Victim's daughter calls for better building regulations
The daughter of a woman who was crushed to death in her St Paul's Bay apartment five years ago is hoping the authorities learn from the tragedy by tightening construction regulations. "My mother spent her life teaching, she died teaching and today she...
The daughter of a woman who was crushed to death in her St Paul's Bay apartment five years ago is hoping the authorities learn from the tragedy by tightening construction regulations.
"My mother spent her life teaching, she died teaching and today she is still teaching... I hope her final lesson will be learnt and there will be no similar accidents in future," Marie Diane Mulè Stagno said.
Her mother, 60-year-old Maria Dolores Zarb, was giving a Maltese lesson to Russian girl Nadya Vavilova, 24, in her apartment in Ramon Perellos Street when the building collapsed on June 3, 2004.
Their bodies were found buried under rubble about 10 hours later. The block, adjacent to a construction plot, collapsed when a worker cut through the bearing concrete surface of the building.
Last Wednesday, the owner of the plot was jailed for three years and a construction worker will serve 18-months for the involuntary homicide of the two women.
The court also made a series of recommendations to prevent the repetition of such cases.
Ms Mulè Stagno and her husband, Gino, believe justice has been done, not so much because of the punishment but through these recommendations.
A spokesman for the Resources' Ministry said the recommendations were already catered for in the Building Regulations Act to be debated in Parliament shortly.
"The criminal proceedings were a legal matter. We are at peace. We are not seeking revenge. There will be justice if the recommendations for the construction industry will be implemented and enforced," the couple said as they recalled their ordeal.
On that day, Ms Mulè Stagno and her husband dropped off their two-and-a-half year old daughter, Miriana, at her mother's home before work.

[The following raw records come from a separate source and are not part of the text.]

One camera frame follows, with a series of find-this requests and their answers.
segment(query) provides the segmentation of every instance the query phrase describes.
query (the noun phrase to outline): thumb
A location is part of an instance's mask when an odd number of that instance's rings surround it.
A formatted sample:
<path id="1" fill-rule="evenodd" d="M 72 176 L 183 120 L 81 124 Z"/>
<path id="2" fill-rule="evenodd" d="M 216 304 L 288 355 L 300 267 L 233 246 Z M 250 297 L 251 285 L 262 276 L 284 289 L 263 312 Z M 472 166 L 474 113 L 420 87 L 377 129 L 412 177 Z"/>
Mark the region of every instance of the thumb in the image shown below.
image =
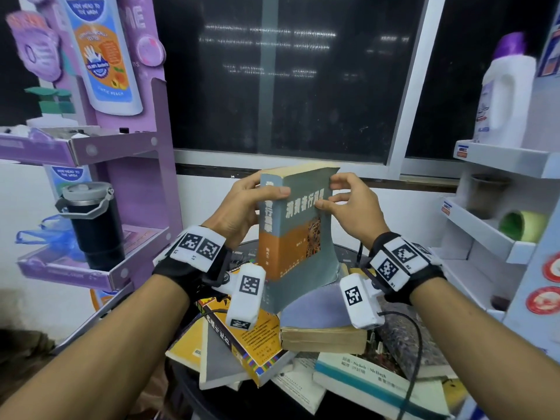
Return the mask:
<path id="1" fill-rule="evenodd" d="M 261 186 L 257 189 L 245 190 L 245 197 L 250 204 L 265 200 L 285 199 L 290 195 L 289 187 Z"/>
<path id="2" fill-rule="evenodd" d="M 320 209 L 321 211 L 327 211 L 328 213 L 330 213 L 330 214 L 332 214 L 336 217 L 337 213 L 339 212 L 339 209 L 342 206 L 337 205 L 336 203 L 331 202 L 330 200 L 319 199 L 317 202 L 315 202 L 315 207 L 317 209 Z"/>

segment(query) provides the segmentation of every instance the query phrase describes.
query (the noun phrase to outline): red circle logo
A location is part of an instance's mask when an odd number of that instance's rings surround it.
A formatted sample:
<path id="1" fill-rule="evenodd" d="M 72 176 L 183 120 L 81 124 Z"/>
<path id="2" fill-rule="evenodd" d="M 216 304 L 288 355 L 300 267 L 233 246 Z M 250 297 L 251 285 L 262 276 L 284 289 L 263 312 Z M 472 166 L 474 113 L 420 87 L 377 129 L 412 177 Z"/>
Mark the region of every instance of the red circle logo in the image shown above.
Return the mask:
<path id="1" fill-rule="evenodd" d="M 560 252 L 552 256 L 542 268 L 543 276 L 551 282 L 560 283 Z"/>
<path id="2" fill-rule="evenodd" d="M 548 286 L 535 290 L 527 298 L 526 305 L 529 311 L 539 315 L 560 312 L 560 287 Z"/>

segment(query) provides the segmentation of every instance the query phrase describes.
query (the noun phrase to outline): purple shelf
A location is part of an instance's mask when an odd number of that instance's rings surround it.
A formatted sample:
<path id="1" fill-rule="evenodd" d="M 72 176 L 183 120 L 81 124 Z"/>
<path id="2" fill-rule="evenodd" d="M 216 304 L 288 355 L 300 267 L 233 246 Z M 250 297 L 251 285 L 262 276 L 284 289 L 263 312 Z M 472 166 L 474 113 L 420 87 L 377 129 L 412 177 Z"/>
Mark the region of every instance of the purple shelf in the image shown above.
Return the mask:
<path id="1" fill-rule="evenodd" d="M 56 134 L 77 128 L 99 135 L 72 139 L 49 135 L 49 132 Z M 119 134 L 98 126 L 32 128 L 28 138 L 0 133 L 0 159 L 69 167 L 91 165 L 156 150 L 157 135 L 156 132 Z"/>
<path id="2" fill-rule="evenodd" d="M 60 260 L 60 254 L 53 252 L 48 247 L 42 247 L 20 257 L 18 266 L 21 273 L 27 278 L 114 291 L 122 289 L 140 270 L 149 270 L 147 272 L 149 275 L 153 268 L 152 259 L 164 249 L 170 238 L 169 228 L 159 230 L 126 254 L 125 260 L 109 272 L 54 263 Z"/>

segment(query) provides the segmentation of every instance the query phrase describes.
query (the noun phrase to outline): green cup
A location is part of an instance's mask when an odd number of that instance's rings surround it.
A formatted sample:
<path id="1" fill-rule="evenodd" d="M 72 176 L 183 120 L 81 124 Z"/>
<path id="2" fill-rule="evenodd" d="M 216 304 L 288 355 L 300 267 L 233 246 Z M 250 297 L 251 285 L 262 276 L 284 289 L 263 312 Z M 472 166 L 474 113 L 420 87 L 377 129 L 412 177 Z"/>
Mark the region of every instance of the green cup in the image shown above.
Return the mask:
<path id="1" fill-rule="evenodd" d="M 500 221 L 498 230 L 512 240 L 538 243 L 548 224 L 548 215 L 533 211 L 512 211 Z"/>

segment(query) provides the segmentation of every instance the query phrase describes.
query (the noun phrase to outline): round black table
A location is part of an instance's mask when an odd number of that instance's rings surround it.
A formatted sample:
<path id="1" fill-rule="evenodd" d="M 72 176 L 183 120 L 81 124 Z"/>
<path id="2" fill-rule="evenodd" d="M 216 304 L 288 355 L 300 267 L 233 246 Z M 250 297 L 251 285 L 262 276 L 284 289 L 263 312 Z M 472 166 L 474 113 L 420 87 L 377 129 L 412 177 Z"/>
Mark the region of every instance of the round black table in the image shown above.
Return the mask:
<path id="1" fill-rule="evenodd" d="M 334 246 L 338 260 L 349 268 L 354 267 L 357 252 L 339 245 Z M 258 240 L 242 244 L 232 257 L 232 268 L 255 259 L 257 247 Z M 196 309 L 189 310 L 186 320 L 192 321 L 197 313 Z M 338 420 L 347 416 L 383 420 L 382 416 L 328 391 L 313 416 L 272 381 L 261 388 L 257 388 L 252 380 L 246 380 L 239 391 L 226 386 L 203 391 L 198 387 L 198 373 L 175 361 L 171 361 L 171 366 L 183 396 L 201 420 Z"/>

At the time they both worked in the education sector and, two days earlier, they had started half days. After work, at about 12.45 p.m., they went to pick up their daughter and left at 1.30 p.m.
While there, Ms Zarb complained about a headache brought about by the construction noise but never suspected her home was unsafe.
"At about 3.45 p.m. I heard an intense and persistent knock. Gino opened the door... As soon as he mentioned there was a policeman I immediately thought my mother was dead...
"I think it's the bond between mother and daughter. My father, Frans, died 14 years earlier so we were everything to one another," Ms Mulè Stagno said.
When the police officer informed them the building collapsed, her worst fears were confirmed. It was a Thursday and, at that time, her mother gave private lessons in her kitchen.
The couple headed to the site, after a friend offered to look after Miriana.
"It was apocalyptic," Mr Mulè Stagno said as his wife continued: "As soon as I arrived I knew she was dead... All I wanted was a corpse for the funeral."
Neighbours took them into their home from where they oversaw the rescuers' search.
"It was very difficult being there but I felt I owed it to my mother," Ms Mulè Stagno said.
Coping with the emotional loss of her mother was made harder by other factors. There was the material loss of the apartment where her father had carried out works before he died. All her parents' belongings and childhood memories were wiped out.
The court case started a year later and each sitting reawakened the pain. Apart from the criminal case they also initiated civil proceedings for damages which are still pending.
As time passed the couple faced the added problem of not having someone to leave their daughter with while at work.
"But the support we received from friends and colleagues is priceless. Then there was the element of faith that helped us find peace," they said.
Ms Mulè Stagno, an only child, added that neighbours and people from St Paul's Bay loved her mother since she was a confidant to many and loved her village. In fact, she was a member of the first St Paul's Bay council between 1993 and 1996 and had other roles in the locality, including teaching doctrine and serving as a librarian at the local state school.
Then there were the questions asked by Miriana about what had happened to her grandmother. She questioned why her nanna and the place she went to every morning were no longer there. Besides, three weeks earlier, she had lost her other grandmother, Candida, to cancer.
"Answering her questions was not easy as we did not want her to feel unsafe at home... When we pass in front of the site she still points it out and says: 'I wish my nanna was alive'," Ms Mulè Stagno said adding: "And I really miss not being able to share my daughter's upbringing with my mother."